Task brief —
Even if the data beneath seems repetitive, write it all out again exactly.
Data provided START
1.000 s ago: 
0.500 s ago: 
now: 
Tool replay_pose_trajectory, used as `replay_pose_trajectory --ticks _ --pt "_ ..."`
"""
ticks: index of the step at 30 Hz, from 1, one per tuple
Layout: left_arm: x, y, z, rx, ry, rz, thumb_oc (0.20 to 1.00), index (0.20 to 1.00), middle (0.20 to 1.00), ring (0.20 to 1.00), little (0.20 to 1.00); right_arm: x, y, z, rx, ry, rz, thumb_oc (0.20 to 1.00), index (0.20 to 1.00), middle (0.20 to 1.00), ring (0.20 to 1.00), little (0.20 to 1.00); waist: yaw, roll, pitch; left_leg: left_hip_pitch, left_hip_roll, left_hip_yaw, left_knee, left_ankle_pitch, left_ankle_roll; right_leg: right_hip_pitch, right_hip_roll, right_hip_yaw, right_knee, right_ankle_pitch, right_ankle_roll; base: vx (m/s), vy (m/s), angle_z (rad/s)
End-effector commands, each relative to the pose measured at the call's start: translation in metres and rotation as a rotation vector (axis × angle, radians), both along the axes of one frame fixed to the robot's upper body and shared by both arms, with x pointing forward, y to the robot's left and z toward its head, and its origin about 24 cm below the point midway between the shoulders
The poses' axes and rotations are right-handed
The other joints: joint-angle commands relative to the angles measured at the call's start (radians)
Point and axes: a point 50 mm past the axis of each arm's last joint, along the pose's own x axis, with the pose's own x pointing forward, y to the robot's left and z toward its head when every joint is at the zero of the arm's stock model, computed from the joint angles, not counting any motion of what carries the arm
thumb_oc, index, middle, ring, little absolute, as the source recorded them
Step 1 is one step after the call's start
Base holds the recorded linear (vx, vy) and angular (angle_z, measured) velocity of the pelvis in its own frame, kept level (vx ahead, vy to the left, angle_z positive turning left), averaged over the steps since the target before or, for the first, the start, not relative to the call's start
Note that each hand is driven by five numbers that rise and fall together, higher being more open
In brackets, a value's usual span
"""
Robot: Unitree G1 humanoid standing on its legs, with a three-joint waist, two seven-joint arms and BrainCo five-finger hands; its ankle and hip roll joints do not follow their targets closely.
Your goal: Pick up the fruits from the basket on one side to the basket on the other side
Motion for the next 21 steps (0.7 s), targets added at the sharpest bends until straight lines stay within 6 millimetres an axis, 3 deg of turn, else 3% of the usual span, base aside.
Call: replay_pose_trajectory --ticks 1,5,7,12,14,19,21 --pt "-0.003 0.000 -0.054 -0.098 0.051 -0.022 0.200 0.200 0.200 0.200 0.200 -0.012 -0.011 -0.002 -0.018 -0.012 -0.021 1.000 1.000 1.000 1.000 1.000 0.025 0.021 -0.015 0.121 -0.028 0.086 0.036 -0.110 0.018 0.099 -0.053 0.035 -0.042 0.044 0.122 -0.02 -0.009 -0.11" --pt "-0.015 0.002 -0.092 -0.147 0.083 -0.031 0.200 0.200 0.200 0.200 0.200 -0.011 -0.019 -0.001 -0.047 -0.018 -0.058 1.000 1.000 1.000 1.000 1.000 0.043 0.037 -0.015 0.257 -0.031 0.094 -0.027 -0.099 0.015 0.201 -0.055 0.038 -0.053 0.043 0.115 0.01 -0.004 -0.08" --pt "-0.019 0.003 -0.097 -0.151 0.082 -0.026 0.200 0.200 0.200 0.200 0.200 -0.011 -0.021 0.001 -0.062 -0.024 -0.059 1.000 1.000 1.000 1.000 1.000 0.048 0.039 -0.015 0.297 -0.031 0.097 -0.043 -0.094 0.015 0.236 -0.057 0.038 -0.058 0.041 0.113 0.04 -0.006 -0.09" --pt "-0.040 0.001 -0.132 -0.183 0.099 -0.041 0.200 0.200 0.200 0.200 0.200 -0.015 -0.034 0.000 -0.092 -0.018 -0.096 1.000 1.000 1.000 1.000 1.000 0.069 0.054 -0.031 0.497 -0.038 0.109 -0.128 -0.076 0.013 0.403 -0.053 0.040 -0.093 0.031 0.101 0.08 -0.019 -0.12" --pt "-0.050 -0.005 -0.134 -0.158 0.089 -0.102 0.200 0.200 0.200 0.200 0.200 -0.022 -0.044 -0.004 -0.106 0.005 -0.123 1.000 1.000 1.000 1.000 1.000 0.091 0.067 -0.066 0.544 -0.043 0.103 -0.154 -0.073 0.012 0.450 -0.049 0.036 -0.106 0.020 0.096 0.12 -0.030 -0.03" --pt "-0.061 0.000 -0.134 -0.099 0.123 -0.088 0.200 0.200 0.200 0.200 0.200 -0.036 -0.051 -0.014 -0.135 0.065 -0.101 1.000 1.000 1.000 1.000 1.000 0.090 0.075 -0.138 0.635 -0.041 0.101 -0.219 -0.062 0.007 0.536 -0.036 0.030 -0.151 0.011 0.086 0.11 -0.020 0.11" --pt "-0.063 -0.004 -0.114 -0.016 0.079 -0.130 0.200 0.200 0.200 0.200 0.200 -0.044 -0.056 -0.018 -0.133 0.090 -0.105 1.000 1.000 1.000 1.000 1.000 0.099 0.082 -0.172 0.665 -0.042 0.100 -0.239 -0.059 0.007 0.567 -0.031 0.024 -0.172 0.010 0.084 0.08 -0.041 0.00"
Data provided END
Completed task —
1.000 s ago: 
0.500 s ago: 
now: 
Tool replay_pose_trajectory, used as `replay_pose_trajectory --ticks _ --pt "_ ..."`
"""
ticks: index of the step at 30 Hz, from 1, one per tuple
Layout: left_arm: x, y, z, rx, ry, rz, thumb_oc (0.20 to 1.00), index (0.20 to 1.00), middle (0.20 to 1.00), ring (0.20 to 1.00), little (0.20 to 1.00); right_arm: x, y, z, rx, ry, rz, thumb_oc (0.20 to 1.00), index (0.20 to 1.00), middle (0.20 to 1.00), ring (0.20 to 1.00), little (0.20 to 1.00); waist: yaw, roll, pitch; left_leg: left_hip_pitch, left_hip_roll, left_hip_yaw, left_knee, left_ankle_pitch, left_ankle_roll; right_leg: right_hip_pitch, right_hip_roll, right_hip_yaw, right_knee, right_ankle_pitch, right_ankle_roll; base: vx (m/s), vy (m/s), angle_z (rad/s)
End-effector commands, each relative to the pose measured at the call's start: translation in metres and rotation as a rotation vector (axis × angle, radians), both along the axes of one frame fixed to the robot's upper body and shared by both arms, with x pointing forward, y to the robot's left and z toward its head, and its origin about 24 cm below the point midway between the shoulders
The poses' axes and rotations are right-handed
The other joints: joint-angle commands relative to the angles measured at the call's start (radians)
Point and axes: a point 50 mm past the axis of each arm's last joint, along the pose's own x axis, with the pose's own x pointing forward, y to the robot's left and z toward its head when every joint is at the zero of the arm's stock model, computed from the joint angles, not counting any motion of what carries the arm
thumb_oc, index, middle, ring, little absolute, as the source recorded them
Step 1 is one step after the call's start
Base holds the recorded linear (vx, vy) and angular (angle_z, measured) velocity of the pelvis in its own frame, kept level (vx ahead, vy to the left, angle_z positive turning left), averaged over the steps since the target before or, for the first, the start, not relative to the call's start
Note that each hand is driven by five numbers that rise and fall together, higher being more open
In brackets, a value's usual span
"""
Robot: Unitree G1 humanoid standing on its legs, with a three-joint waist, two seven-joint arms and BrainCo five-finger hands; its ankle and hip roll joints do not follow their targets closely.
Your goal: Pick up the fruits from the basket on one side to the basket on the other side
Motion for the next 21 steps (0.7 s), targets added at the sharpest bends until straight lines stay within 6 millimetres an axis, 3 deg of turn, else 3% of the usual span, base aside.
Call: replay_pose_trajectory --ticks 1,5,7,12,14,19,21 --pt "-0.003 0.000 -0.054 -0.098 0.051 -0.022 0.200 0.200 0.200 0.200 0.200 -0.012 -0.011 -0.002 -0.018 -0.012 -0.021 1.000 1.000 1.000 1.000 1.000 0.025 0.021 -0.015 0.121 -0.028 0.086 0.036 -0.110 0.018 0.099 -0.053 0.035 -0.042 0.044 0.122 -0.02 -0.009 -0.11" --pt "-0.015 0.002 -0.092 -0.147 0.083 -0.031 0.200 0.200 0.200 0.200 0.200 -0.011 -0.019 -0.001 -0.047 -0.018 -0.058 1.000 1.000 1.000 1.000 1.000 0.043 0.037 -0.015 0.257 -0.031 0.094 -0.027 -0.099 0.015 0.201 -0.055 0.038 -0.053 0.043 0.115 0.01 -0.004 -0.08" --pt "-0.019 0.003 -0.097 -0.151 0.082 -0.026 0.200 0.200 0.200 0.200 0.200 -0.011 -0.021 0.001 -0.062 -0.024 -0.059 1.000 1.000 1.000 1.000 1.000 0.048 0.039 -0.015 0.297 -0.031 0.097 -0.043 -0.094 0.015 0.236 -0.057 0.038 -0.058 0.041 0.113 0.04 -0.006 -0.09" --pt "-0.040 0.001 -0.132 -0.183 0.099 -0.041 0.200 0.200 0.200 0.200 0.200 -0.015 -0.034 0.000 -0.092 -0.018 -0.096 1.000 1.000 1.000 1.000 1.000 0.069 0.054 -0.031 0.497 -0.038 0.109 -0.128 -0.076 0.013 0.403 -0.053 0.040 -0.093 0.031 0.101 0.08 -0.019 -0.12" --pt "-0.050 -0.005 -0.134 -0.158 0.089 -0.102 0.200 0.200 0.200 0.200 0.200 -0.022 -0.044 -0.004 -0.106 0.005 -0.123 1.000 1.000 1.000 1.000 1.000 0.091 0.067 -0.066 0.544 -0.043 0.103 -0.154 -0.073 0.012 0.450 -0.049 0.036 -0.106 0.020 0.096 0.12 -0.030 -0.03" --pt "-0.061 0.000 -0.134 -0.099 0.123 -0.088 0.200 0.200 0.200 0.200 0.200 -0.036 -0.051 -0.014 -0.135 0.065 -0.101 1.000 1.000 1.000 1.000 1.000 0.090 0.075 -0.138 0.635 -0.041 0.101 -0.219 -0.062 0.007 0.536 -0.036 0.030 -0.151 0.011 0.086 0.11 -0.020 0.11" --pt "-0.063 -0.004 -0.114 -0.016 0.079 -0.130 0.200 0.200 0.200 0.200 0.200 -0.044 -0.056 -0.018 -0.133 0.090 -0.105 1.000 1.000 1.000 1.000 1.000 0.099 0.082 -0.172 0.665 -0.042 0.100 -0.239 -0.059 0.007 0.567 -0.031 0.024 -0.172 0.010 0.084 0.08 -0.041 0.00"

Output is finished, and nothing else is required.